Whether or not the player notices the interchangeability of its objectives, The Division 2 still works like gangbusters, and in no small part because there’s an iron curtain between the various components of the game. Each mission is pretty much its own self-contained vignette, which leaves players free to tackle them in a nonlinear order, a choice enhanced by the way The Division 2 scales a party to the relative strength of the highest geared player. Without having to focus on the big picture, players can take in all the little ones. And the effect is almost liberating, like taking a vacation in D.C., albeit a run-down, war-torn version of D.C. in which you may have to save a bunch of hostages from the Lincoln Memorial’s Reflecting Pool before using the selfie emote, or might have to disrupt an enemy convoy before getting to kick back in a quaint Foggy Bottom house with a terrific view of the Potomac.
The Division 2 doesn’t rely on narrative reasons to entice the player, leaning instead on endorphin-releasing gameplay hooks. And the best one is saved for last, with a fourth enemy faction—the Black Tusk private militia—showing up after players “beat” the game, which allows previously completed areas to be recycled with new objectives and enemy archetypes. There’s a “final” showdown that players can unlock against these enigmatic elites, but because the game isn’t driven by plot, this ends up being just another step on the loot treadmill, this time opening up access to exotic-tier weapons. Instead of revealing a deeper story, the game keeps unlocking deeper customization options, with a shift from merely collecting weapons and upgrading skills to crafting and tacking on modifiers for that gear and then choosing one of three specialization skill trees that reward long-range, explosive, and support classes.

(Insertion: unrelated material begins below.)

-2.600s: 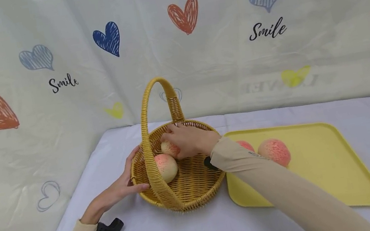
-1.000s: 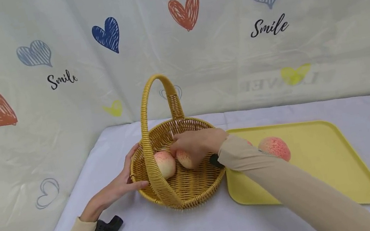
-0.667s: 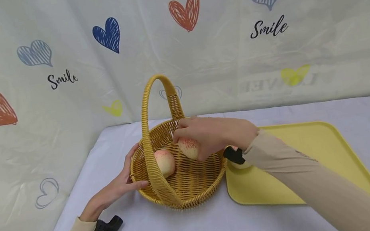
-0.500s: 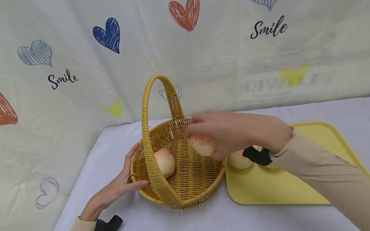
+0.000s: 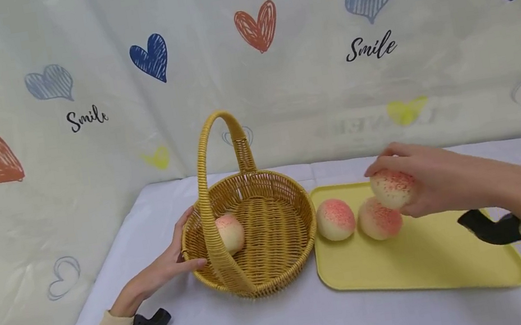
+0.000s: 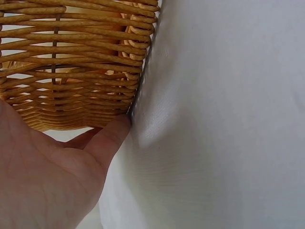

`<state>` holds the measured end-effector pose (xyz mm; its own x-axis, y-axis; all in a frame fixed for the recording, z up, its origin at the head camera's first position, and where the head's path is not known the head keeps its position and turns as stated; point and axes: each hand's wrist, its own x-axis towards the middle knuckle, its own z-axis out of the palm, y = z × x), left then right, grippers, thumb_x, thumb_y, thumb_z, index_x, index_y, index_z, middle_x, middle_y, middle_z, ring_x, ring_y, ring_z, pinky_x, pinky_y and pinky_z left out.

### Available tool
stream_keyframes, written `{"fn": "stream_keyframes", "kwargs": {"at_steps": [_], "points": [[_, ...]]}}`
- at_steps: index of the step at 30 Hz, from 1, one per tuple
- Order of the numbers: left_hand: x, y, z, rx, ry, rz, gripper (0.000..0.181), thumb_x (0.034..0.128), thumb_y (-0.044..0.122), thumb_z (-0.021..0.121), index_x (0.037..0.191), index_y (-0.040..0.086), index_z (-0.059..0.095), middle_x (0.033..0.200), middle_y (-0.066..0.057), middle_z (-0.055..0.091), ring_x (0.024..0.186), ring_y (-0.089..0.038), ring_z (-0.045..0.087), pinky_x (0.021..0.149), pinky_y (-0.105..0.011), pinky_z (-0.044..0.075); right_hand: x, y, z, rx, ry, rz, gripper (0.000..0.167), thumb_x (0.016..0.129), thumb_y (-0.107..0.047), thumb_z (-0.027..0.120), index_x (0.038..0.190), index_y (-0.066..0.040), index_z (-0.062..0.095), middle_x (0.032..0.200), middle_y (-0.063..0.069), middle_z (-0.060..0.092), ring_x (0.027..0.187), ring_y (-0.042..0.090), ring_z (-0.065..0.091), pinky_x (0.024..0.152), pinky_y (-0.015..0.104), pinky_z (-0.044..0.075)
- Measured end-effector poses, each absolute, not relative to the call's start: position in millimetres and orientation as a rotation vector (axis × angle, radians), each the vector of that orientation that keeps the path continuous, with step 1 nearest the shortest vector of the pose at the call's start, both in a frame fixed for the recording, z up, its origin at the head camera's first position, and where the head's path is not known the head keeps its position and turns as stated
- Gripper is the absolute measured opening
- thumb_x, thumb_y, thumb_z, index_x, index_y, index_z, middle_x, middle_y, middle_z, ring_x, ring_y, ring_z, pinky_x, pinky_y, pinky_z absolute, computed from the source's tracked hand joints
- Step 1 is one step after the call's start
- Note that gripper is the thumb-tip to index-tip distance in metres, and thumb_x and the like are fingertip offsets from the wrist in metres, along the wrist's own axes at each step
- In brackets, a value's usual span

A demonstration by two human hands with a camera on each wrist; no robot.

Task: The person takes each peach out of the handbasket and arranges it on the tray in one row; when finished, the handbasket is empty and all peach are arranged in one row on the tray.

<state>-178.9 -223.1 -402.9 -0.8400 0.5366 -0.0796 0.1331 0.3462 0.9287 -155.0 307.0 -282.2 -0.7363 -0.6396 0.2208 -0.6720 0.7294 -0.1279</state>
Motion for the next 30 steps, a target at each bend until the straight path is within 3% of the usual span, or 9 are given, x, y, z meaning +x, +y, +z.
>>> {"fn": "stream_keyframes", "kwargs": {"at_steps": [4,9,15,17,23,30], "points": [[-180,-221,-402,0.606,2.241,1.497,0.114,0.0934,0.036,0.077,0.166,0.037,-0.01,0.174,-0.003,-0.012,0.159,-0.039,0.002,0.121,-0.068,0.011,-149,345,-303,0.904,-2.79,0.292,0.077,0.057,-0.016,0.103,0.123,-0.028,0.067,0.12,-0.013,0.058,0.097,-0.003,0.054,0.072,0.019,0.05],[-180,-222,-403,0.615,2.242,1.503,0.114,0.0933,0.035,0.077,0.166,0.037,-0.01,0.174,-0.003,-0.012,0.159,-0.039,0.003,0.121,-0.068,0.012,-149,380,-339,0.814,-2.838,0.389,0.07,0.057,-0.013,0.101,0.119,-0.017,0.068,0.112,-0.007,0.059,0.091,-0.007,0.051,0.067,0.018,0.048],[-181,-224,-405,0.603,2.23,1.499,0.113,0.0942,0.034,0.077,0.165,0.04,-0.011,0.173,-0.002,-0.012,0.159,-0.039,0.004,0.122,-0.065,0.013,-154,397,-376,0.853,-2.832,0.449,0.069,0.056,-0.014,0.101,0.118,-0.016,0.069,0.112,-0.021,0.057,0.096,-0.009,0.051,0.075,0.009,0.041],[-181,-224,-406,0.606,2.224,1.501,0.112,0.0946,0.034,0.077,0.165,0.041,-0.011,0.173,-0.001,-0.012,0.159,-0.038,0.004,0.122,-0.064,0.014,-156,396,-382,0.855,-2.825,0.441,0.069,0.057,-0.016,0.102,0.119,-0.017,0.07,0.114,-0.019,0.059,0.101,-0.009,0.051,0.078,0.007,0.039],[-182,-223,-405,0.614,2.222,1.507,0.113,0.0935,0.035,0.077,0.165,0.038,-0.011,0.174,-0.004,-0.011,0.158,-0.039,0.006,0.121,-0.064,0.015,-161,381,-383,0.819,-2.87,0.397,0.068,0.063,-0.03,0.101,0.122,-0.016,0.07,0.117,-0.003,0.066,0.105,-0.008,0.048,0.079,0.014,0.044],[-180,-223,-402,0.59,2.222,1.494,0.115,0.093,0.036,0.077,0.165,0.039,-0.012,0.174,-0.005,-0.008,0.159,-0.037,0.005,0.121,-0.065,0.012,-162,366,-380,0.77,-2.936,0.433,0.066,0.068,-0.036,0.099,0.125,-0.017,0.071,0.118,-0.004,0.066,0.109,-0.007,0.044,0.082,0.022,0.047]]}}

Though there’s a less-defined storyline in The Division 2 than there was in its predecessor, every other nuance has been refined to keep players engaged in the post-game. It’s easy to jump into a quick bounty hunt, or to matchmake for higher-difficulty replays of the side, main, and stronghold missions, depending on how much time you have. The addition of clans provide a peer-pressuring incentive to keep logging on to work toward communal goals, and the splitting of the Dark Zone into three distinct areas is a smart way to cater both to PvP and PvE communities. Ultimately, whether you’re playing to take in the detailed Washington, D.C. scenery or simply to cause a scene, the game is optimally balanced to keep you hooked.
This game was reviewed using a download code provided by Ubisoft.